== Requirement ==
What you return must be the full listing, word for word, with no images in it.

== Given information ==
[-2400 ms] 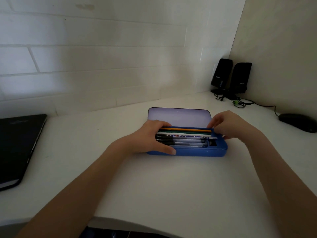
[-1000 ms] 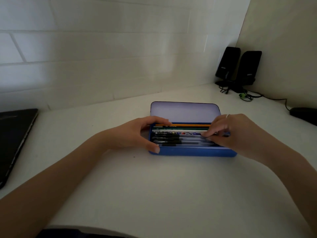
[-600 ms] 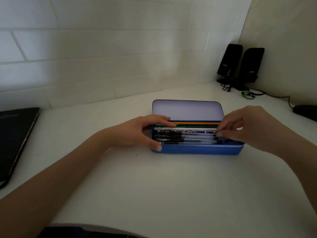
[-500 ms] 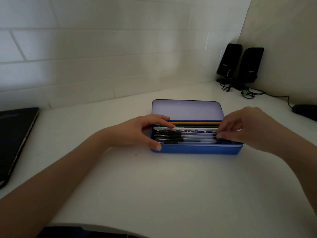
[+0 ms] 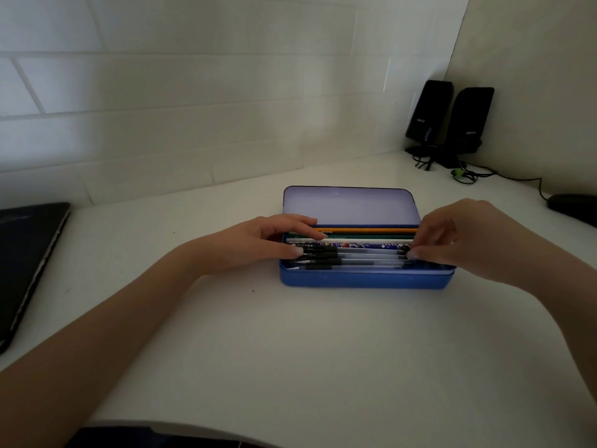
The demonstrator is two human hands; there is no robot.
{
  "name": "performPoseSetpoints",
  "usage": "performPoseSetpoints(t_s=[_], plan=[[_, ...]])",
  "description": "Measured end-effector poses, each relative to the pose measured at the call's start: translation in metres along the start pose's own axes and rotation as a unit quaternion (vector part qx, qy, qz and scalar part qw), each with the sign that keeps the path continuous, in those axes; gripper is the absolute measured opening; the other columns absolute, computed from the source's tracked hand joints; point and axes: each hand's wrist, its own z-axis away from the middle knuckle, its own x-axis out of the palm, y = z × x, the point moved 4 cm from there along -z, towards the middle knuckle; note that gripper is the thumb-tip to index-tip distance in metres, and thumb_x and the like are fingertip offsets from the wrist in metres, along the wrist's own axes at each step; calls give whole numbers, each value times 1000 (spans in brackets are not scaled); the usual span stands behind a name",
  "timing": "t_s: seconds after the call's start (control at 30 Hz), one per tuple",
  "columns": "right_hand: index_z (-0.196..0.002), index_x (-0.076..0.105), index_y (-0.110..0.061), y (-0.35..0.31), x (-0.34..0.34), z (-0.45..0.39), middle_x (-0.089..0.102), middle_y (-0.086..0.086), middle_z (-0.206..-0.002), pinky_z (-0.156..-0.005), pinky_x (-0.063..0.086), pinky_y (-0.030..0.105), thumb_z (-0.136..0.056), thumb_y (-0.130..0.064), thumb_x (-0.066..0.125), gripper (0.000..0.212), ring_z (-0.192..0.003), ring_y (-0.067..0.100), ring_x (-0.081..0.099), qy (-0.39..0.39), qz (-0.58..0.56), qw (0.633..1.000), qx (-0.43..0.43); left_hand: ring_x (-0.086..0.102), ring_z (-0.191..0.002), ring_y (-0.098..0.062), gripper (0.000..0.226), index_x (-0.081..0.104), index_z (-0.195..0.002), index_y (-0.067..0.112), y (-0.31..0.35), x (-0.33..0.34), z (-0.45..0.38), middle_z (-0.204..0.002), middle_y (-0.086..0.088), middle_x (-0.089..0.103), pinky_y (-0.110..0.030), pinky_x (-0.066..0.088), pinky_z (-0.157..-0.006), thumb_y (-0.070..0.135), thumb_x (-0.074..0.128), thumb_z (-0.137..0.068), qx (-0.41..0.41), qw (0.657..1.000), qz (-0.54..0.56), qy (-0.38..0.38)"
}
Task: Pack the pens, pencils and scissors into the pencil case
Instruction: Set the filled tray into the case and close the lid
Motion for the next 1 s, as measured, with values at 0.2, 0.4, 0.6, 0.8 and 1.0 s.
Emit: performPoseSetpoints(t_s=[0.2, 0.4, 0.6, 0.8, 1.0], plan=[[-63, 71, -31, -2, 4, -1, 70, -13, -68, -62, 49, 19, -70, -32, 78, 11, -67, 2, 63, -17, 8, 1000, -5, 39, -131, 8, 36, 64, -117, 37, -1, -1, 0, -144, 19, 41, -17, 35, -106, 19, 62, -85, -2, 1000, 10, 1], [-64, 72, -29, -3, 6, -2, 70, -13, -67, -59, 48, 19, -70, -31, 78, 9, -66, 2, 63, -16, 9, 1000, -13, 40, -130, 7, 39, 65, -113, 44, -2, -1, -1, -143, 23, 42, -16, 37, -105, 23, 63, -81, -4, 1000, 22, 4], [-61, 71, -31, 1, 4, -2, 68, -15, -61, -56, 48, 21, -68, -35, 78, 12, -61, 1, 62, -13, 3, 1000, -12, 45, -128, 4, 43, 63, -113, 46, -3, -1, 0, -142, 22, 43, -18, 39, -103, 19, 62, -79, -9, 999, 51, 4], [-55, 69, -32, 5, 8, -3, 66, -23, -59, -49, 43, 10, -66, -37, 79, 15, -62, -8, 59, -35, -8, 999, -11, 44, -127, 7, 45, 62, -117, 40, -3, -1, -1, -137, 26, 47, -7, 36, -97, 15, 56, -81, -11, 997, 70, 9], [-55, 69, -29, 6, 8, 0, 63, -25, -55, -41, 36, 3, -68, -50, 72, 25, -54, -11, 56, -38, -27, 999, 10, 44, -127, 7, 48, 61, -119, 39, -4, -2, -2, -136, 27, 50, -5, 34, -95, 14, 52, -79, -18, 997, 73, 8]])
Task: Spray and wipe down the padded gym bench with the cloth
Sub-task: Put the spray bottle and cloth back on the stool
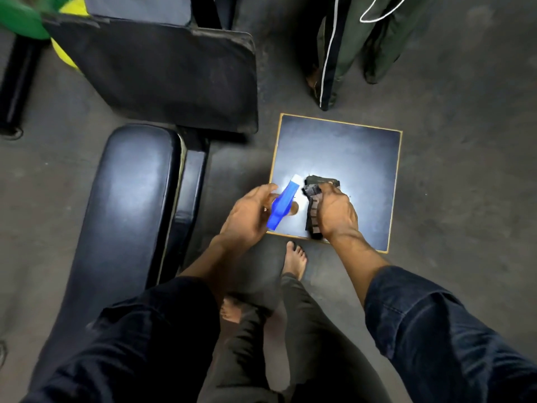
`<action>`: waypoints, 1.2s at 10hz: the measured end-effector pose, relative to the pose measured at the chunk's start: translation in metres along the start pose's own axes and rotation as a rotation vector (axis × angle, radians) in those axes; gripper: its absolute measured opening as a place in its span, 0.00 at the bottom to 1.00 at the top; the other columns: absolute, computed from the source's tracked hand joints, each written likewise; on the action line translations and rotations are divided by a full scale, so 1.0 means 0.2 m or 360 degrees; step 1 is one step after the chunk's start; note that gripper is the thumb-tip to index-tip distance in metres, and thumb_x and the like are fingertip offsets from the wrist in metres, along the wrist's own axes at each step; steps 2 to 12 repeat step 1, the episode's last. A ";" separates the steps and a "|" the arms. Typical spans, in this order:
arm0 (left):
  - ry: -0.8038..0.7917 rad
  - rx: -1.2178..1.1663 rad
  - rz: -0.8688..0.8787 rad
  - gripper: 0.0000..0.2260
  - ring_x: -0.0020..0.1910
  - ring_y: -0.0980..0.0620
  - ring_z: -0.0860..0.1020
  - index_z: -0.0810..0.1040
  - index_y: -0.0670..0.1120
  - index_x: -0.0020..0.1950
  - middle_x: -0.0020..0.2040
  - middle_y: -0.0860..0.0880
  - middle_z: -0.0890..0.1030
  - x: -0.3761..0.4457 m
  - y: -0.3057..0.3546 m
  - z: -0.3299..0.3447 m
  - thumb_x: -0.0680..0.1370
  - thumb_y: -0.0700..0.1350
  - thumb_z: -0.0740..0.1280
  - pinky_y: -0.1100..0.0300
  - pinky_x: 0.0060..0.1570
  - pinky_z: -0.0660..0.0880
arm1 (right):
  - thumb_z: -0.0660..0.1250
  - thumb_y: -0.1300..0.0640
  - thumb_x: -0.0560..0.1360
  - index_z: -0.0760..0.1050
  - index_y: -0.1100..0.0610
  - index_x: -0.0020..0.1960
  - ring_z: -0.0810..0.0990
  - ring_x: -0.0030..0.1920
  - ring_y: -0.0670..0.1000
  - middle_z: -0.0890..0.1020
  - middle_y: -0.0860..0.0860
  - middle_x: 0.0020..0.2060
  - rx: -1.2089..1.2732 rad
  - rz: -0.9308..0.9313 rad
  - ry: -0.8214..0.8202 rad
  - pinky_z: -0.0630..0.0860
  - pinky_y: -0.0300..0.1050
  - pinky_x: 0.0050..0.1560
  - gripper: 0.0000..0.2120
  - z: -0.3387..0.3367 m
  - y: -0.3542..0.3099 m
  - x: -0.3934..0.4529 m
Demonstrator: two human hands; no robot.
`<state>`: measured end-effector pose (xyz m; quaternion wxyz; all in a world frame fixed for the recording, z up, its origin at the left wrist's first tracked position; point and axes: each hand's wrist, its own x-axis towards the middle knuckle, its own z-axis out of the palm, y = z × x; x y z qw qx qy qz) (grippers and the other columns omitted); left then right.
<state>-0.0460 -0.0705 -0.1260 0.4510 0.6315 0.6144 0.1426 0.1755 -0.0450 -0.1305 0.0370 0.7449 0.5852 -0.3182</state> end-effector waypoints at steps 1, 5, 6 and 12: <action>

== Solution for this exercise ==
[-2400 ms] 
[-1000 ms] 
[-600 ms] 
[-500 ms] 
[+0 ms] 
The demonstrator is two human hands; there is no robot.
{
  "name": "performPoseSetpoints",
  "usage": "performPoseSetpoints(t_s=[_], plan=[[_, ...]])",
  "description": "Measured end-effector poses, each relative to the pose measured at the call's start: translation in metres along the start pose's own axes and rotation as a unit quaternion (vector part qx, qy, qz and scalar part qw), each with the sign that keeps the path continuous, in those axes; gripper is the absolute measured opening; the other columns absolute, computed from the source's tracked hand joints; point and axes: each hand's wrist, its own z-axis away from the middle knuckle, its own x-axis out of the palm, y = z × x, the point moved 4 cm from there along -z, towards the middle knuckle; note that gripper is the thumb-tip to index-tip distance in metres, and thumb_x and the like are fingertip offsets from the wrist in metres, along the wrist's own axes at each step; calls give whole numbers, each value times 1000 (spans in brackets are not scaled); the usual span stands behind a name",
  "timing": "t_s: seconds after the call's start (control at 30 Hz), one per tuple",
  "columns": "right_hand: index_z (-0.196..0.002), index_x (-0.076..0.105), index_y (-0.110..0.061), y (-0.35..0.31), x (-0.34..0.34), z (-0.45..0.39), middle_x (-0.089..0.102), middle_y (-0.086..0.086), middle_z (-0.206..-0.002), pinky_z (-0.156..-0.005), pinky_x (-0.063..0.086), pinky_y (-0.030..0.105), thumb_z (-0.136..0.056), thumb_y (-0.130..0.064), thumb_x (-0.066..0.125), gripper (0.000..0.212), ring_z (-0.192..0.003), ring_y (-0.067..0.100), ring_x (-0.081..0.099), qy (-0.39..0.39), qz (-0.58..0.56), qw (0.633..1.000), qx (-0.43..0.43); left_hand: ring_x (-0.086..0.102), ring_z (-0.191..0.002), ring_y (-0.098..0.062), gripper (0.000..0.226), index_x (-0.081..0.104), index_z (-0.195..0.002), index_y (-0.067..0.112), y (-0.31..0.35), x (-0.33..0.34), z (-0.45..0.38), middle_z (-0.204..0.002), middle_y (-0.086..0.088), middle_x (-0.089..0.103), pinky_y (-0.110..0.030), pinky_x (-0.066..0.088), pinky_z (-0.157..-0.006), thumb_y (-0.070..0.135), thumb_x (-0.074..0.128), thumb_z (-0.137..0.068), qx (-0.41..0.41), qw (0.657..1.000), qz (-0.54..0.56), qy (-0.38..0.38)"
}
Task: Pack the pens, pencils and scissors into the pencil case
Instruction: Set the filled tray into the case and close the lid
Motion for the next 1 s, as measured, with values at 0.2, 0.4, 0.6, 0.8 and 1.0 s.
Emit: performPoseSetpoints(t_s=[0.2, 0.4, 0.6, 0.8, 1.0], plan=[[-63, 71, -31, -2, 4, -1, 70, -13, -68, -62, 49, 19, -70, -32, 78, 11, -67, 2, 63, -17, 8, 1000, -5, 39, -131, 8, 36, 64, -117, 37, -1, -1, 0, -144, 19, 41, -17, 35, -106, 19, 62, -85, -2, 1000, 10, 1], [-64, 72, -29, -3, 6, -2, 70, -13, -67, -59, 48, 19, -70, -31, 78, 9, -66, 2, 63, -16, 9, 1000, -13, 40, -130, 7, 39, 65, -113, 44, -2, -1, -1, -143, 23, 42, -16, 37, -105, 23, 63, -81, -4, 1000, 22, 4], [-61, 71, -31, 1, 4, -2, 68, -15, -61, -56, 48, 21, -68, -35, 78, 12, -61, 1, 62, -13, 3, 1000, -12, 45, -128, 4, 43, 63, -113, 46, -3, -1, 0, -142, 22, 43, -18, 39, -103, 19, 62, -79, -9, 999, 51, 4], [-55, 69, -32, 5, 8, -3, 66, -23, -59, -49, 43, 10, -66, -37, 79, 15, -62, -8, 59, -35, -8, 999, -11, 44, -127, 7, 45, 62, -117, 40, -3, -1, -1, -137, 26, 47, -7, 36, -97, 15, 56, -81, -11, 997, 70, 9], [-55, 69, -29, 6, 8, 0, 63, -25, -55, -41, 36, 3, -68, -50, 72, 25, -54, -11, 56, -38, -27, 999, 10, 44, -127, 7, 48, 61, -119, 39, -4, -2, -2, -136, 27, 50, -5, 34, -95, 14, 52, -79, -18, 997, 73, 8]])
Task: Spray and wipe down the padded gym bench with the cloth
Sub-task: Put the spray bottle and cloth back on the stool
`<action>`: waypoints, 1.2s at 10hz: the measured end-effector pose, relative to the pose measured at the chunk's start: translation in metres along the start pose's own axes and rotation as a rotation vector (axis × angle, radians) in those axes; gripper: its absolute measured opening as a place in its span, 0.00 at the bottom to 1.00 at the top; the other columns: absolute, computed from the source's tracked hand joints, each written likewise; on the action line translations and rotations are divided by a full scale, so 1.0 means 0.2 m or 360 degrees; step 1 is one step after the chunk's start; note that gripper is the thumb-tip to index-tip distance in metres, and thumb_x and the like are fingertip offsets from the wrist in metres, along the wrist's own axes at each step; steps 2 to 12 repeat step 1, the episode's last. A ";" separates the steps and a "|" the arms. Typical spans, in this order:
arm0 (left):
  - ry: -0.8038..0.7917 rad
  - rx: -1.2178..1.1663 rad
  - rz: -0.8688..0.8787 rad
  - gripper: 0.0000..0.2260
  - ring_x: -0.0020..0.1910
  - ring_y: -0.0980..0.0620
  - ring_z: -0.0860..0.1020
  - index_z: -0.0810..0.1040
  - index_y: -0.0670..0.1120
  - index_x: -0.0020..0.1950
  - middle_x: -0.0020..0.2040
  - middle_y: -0.0860..0.0880
  - middle_z: -0.0890..0.1030
  - x: -0.3761..0.4457 m
  - y: -0.3057..0.3546 m
  - z: -0.3299..0.3447 m
  - thumb_x: -0.0680..0.1370
  - thumb_y: -0.0700..0.1350
  - thumb_z: -0.0740..0.1280
  - pinky_y: -0.1100..0.0300
  - pinky_x: 0.0060..0.1570
  - pinky_z: -0.0660..0.0880
arm1 (right):
  - thumb_z: -0.0660..0.1250
  - thumb_y: -0.1300..0.0640
  - thumb_x: -0.0560..0.1360
  - index_z: -0.0760..0.1050
  - index_y: -0.1100..0.0610
  - index_x: -0.0020..0.1960
  - ring_z: -0.0810..0.0990
  - ring_x: -0.0030..0.1920
  - ring_y: -0.0670..0.1000
  - middle_z: -0.0890..0.1020
  - middle_y: -0.0860..0.0860
  - middle_x: 0.0020..0.2060
  - rx: -1.2089..1.2732 rad
  - rz: -0.9308..0.9313 rad
  - ry: -0.8214..0.8202 rad
  - pinky_z: -0.0630..0.0860
  - pinky_y: -0.0300..0.1050
  - pinky_x: 0.0050..0.1560
  - gripper: 0.0000..0.2120
  - z: -0.3387..0.3367 m
  - y: -0.3542..0.3099 m
  - x: -0.3934..0.4529 m
Demonstrator: two human hands; no robot.
`<state>`: measured end-effector pose (xyz m; quaternion wxyz; all in a world frame fixed for the recording, z up, its origin at the left wrist's first tracked position; point and axes: each hand's wrist, its own x-axis towards the middle knuckle, its own z-axis out of the palm, y = z × x; x y z qw qx qy qz) (grippers and the other columns omitted); left then right.
<state>-0.0460 -0.0705 -0.1260 0.4510 0.6315 0.6144 0.1426 0.1755 -0.0450 -0.1305 0.0370 0.7449 0.5852 -0.3182</state> end-effector waypoints at steps 1, 5, 6 and 12: <action>

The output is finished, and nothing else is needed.